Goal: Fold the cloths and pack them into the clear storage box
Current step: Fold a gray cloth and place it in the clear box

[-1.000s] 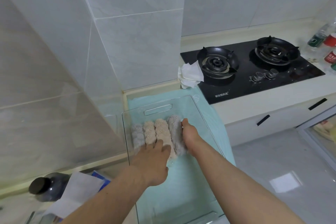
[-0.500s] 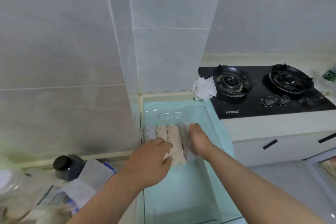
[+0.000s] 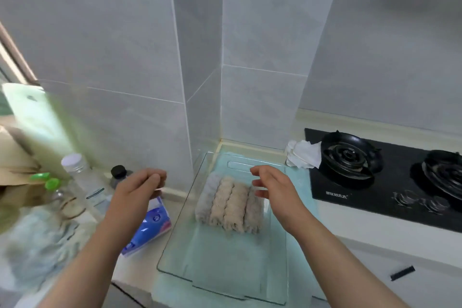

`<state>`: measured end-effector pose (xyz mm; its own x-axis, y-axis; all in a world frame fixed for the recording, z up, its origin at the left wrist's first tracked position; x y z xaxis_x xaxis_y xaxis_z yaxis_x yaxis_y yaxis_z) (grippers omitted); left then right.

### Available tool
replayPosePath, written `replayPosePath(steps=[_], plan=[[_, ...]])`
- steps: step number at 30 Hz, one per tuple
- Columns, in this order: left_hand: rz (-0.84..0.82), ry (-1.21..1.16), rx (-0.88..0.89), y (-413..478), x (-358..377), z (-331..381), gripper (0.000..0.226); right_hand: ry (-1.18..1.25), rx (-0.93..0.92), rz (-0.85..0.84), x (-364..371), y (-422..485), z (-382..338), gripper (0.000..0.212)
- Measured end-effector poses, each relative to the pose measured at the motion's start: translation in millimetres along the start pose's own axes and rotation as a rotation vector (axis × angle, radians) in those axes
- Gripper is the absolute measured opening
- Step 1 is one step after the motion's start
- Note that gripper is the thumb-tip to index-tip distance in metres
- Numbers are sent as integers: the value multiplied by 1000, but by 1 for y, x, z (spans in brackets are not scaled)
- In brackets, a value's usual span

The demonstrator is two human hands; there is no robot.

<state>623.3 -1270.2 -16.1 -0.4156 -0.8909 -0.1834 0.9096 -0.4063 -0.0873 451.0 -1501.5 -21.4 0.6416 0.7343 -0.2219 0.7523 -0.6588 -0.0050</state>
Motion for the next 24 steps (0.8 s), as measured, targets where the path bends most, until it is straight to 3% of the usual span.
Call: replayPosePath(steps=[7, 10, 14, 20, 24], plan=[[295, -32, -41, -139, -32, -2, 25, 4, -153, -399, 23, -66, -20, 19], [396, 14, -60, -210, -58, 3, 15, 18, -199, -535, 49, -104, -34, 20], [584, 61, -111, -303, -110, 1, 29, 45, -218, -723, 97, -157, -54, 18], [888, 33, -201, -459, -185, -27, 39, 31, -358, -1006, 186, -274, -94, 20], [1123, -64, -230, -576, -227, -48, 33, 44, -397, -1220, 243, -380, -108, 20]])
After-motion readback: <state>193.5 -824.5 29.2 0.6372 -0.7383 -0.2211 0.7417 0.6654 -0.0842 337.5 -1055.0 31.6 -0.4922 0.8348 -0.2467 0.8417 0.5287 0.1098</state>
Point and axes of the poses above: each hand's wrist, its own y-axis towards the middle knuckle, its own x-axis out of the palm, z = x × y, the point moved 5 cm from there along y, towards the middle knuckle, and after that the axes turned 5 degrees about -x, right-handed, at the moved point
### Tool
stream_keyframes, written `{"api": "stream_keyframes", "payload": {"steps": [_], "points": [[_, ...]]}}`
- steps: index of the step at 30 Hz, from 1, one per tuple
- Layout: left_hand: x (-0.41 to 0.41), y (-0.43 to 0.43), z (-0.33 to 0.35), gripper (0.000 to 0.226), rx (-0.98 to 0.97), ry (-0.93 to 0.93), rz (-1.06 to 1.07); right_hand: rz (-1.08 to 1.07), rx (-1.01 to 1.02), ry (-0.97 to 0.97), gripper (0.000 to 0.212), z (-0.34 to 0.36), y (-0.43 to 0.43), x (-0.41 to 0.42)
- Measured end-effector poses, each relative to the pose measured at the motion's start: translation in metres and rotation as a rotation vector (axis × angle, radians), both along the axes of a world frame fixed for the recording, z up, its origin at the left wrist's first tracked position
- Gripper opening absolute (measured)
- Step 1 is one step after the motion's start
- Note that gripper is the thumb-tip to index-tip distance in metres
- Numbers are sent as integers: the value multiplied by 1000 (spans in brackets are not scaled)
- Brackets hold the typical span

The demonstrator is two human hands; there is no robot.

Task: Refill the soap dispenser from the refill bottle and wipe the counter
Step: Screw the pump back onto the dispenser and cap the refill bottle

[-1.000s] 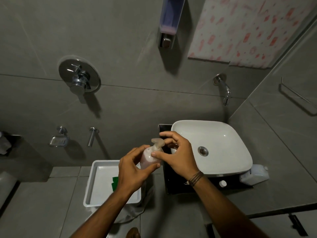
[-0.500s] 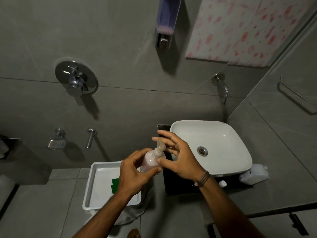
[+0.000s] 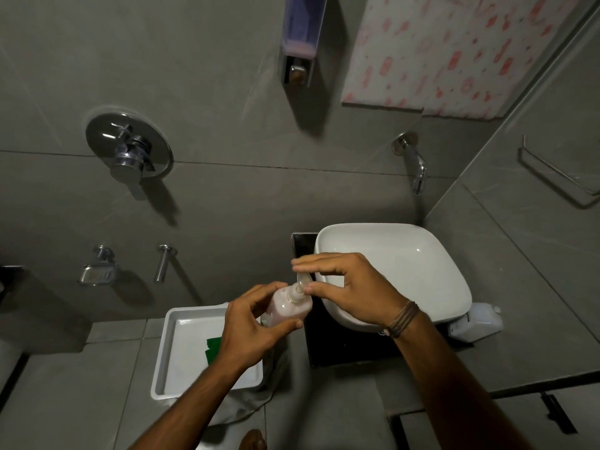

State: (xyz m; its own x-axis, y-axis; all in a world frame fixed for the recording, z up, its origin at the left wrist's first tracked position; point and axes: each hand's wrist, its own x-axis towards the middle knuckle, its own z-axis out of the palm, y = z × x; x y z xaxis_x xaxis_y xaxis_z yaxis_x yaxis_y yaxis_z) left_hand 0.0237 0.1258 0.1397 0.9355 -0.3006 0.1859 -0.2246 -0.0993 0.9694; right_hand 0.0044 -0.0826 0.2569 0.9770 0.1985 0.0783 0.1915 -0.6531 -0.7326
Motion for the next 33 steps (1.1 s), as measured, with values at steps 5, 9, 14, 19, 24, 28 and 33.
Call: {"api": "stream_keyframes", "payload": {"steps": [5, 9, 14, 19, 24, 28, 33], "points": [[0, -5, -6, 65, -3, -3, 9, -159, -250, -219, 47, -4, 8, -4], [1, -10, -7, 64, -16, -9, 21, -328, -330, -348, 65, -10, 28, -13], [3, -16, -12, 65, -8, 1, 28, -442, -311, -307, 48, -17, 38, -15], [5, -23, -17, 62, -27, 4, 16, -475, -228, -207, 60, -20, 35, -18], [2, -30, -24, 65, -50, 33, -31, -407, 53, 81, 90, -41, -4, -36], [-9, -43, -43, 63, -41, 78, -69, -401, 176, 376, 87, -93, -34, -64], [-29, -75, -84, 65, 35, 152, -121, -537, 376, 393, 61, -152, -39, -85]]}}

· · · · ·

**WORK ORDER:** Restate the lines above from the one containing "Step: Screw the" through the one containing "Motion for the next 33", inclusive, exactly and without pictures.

**REPLY:**
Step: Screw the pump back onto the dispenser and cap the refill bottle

[-1.000s] 
[-0.500s] 
[+0.000s] 

State: (xyz m; its own x-axis, y-axis; all in a world frame fixed for the recording, z up, its origin at the left wrist's first tracked position; point and axes: each hand's wrist, its own x-axis towards the middle knuckle, its own z-axis out of the palm, y = z × x; x y z xaxis_x xaxis_y xaxis_z yaxis_x yaxis_y yaxis_z) left_hand 0.0237 0.1258 0.1397 0.9355 -0.3006 0.1859 -0.2246 -0.0993 0.9694; right_hand 0.0044 -0.0826 0.2569 0.9770 0.1985 0.0783 0.1915 -0.6531 -0.7326
Motion for the next 33 steps (1.1 s), as measured, with values at steps 5, 9, 14, 19, 24, 28 and 33.

This output is now complete.